Re: drm/vkms: deadlock between dev->event_lock and timer

2023-09-18 Thread Daniel Stone
On Mon, 18 Sept 2023 at 23:02, Helen Koike  wrote:
> On 14/09/2023 05:12, Daniel Vetter wrote:
> > Also yes how that landed without anyone running lockdep is ... not good. I
> > guess we need a lockdep enabled drm ci target that runs vkms tests asap
> > :-)
>
> btw, I just executed a draft version of vkms targed on the ci, we do get
> the warning:
>
> https://gitlab.freedesktop.org/helen.fornazier/linux/-/jobs/49156305#L623
>
> I'm just not sure if tests would fail (since it is a warning) and it has
> a chance to be ignored if people don't look at the logs (unless if igt
> already handles that).

Hmm, dmesg-warn is already a separate igt test status. I guess it just
needs to be handled explicitly.

> I still need to do some adjustments (it seems the tests is hanging
> somewhere and we got a timeout) but we should have vkms in drm ci soon.
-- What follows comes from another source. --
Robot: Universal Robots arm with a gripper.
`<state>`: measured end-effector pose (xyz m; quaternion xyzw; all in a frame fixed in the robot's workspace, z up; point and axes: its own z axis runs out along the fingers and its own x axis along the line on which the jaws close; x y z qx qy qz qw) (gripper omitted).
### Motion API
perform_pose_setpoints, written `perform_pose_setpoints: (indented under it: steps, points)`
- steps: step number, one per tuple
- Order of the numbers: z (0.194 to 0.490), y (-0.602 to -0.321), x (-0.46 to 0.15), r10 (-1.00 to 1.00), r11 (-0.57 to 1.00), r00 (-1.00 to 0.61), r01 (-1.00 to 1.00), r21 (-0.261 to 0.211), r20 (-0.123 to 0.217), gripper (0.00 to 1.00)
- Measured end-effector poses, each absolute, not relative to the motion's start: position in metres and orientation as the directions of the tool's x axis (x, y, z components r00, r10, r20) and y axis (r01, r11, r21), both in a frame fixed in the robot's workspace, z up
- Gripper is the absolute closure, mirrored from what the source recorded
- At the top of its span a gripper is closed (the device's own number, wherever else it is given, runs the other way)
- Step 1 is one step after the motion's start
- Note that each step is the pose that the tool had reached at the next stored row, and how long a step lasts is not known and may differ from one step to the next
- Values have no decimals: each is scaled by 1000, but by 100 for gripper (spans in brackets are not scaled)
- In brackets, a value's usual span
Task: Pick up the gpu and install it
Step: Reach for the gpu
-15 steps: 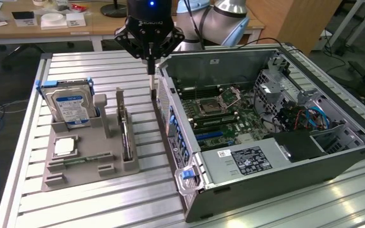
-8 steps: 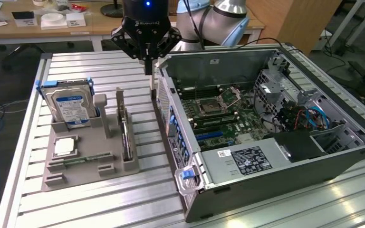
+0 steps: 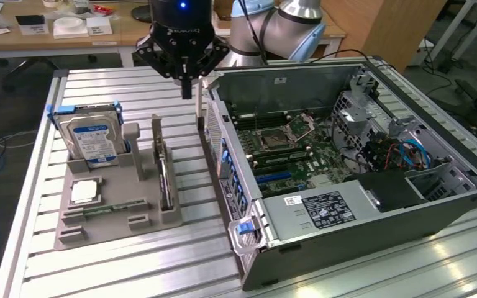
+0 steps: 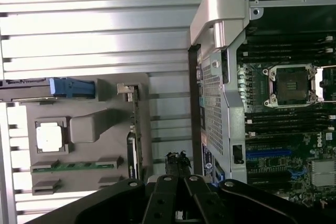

Might be due to the locking explosion? The kernels should probably
have soft-lockup detection enabled as well as lockdep.

Cheers,
Daniel


Re: drm/vkms: deadlock between dev->event_lock and timer

2023-09-18 Thread Helen Koike




On 14/09/2023 05:12, Daniel Vetter wrote:

On Thu, Sep 14, 2023 at 03:33:41PM +0900, Tetsuo Handa wrote:

On 2023/09/14 6:08, Thomas Gleixner wrote:

Maybe the VKMS people need to understand locking in the first place. The
first thing I saw in this code is:

static enum hrtimer_restart vkms_vblank_simulate(struct hrtimer *timer)
{
...
mutex_unlock(&output->enabled_lock);

What?

Unlocking a mutex in the context of a hrtimer callback is simply
violating all mutex locking rules.

How has this code ever survived lock debugging without triggering a big
fat warning?


Commit a0e6a017ab56936c ("drm/vkms: Fix race-condition between the hrtimer
and the atomic commit") in 6.6-rc1 replaced spinlock with mutex. So we haven't
tested with the lock debugging yet...


Yeah that needs an immediate revert, there's not much that looks legit in
that patch. I'll chat with Maira.

Also yes how that landed without anyone running lockdep is ... not good. I
guess we need a lockdep enabled drm ci target that runs vkms tests asap
:-)


btw, I just executed a draft version of vkms targed on the ci, we do get 
the warning:


https://gitlab.freedesktop.org/helen.fornazier/linux/-/jobs/49156305#L623

I'm just not sure if tests would fail (since it is a warning) and it has 
a chance to be ignored if people don't look at the logs (unless if igt 
already handles that).


I still need to do some adjustments (it seems the tests is hanging 
somewhere and we got a timeout) but we should have vkms in drm ci soon.


Regards,
Helen





Maíra and Arthur, mutex_unlock() from interrupt context is not permitted.
Please revert that patch immediately.
I guess that a semaphore (down()/up()) could be used instead of a mutex.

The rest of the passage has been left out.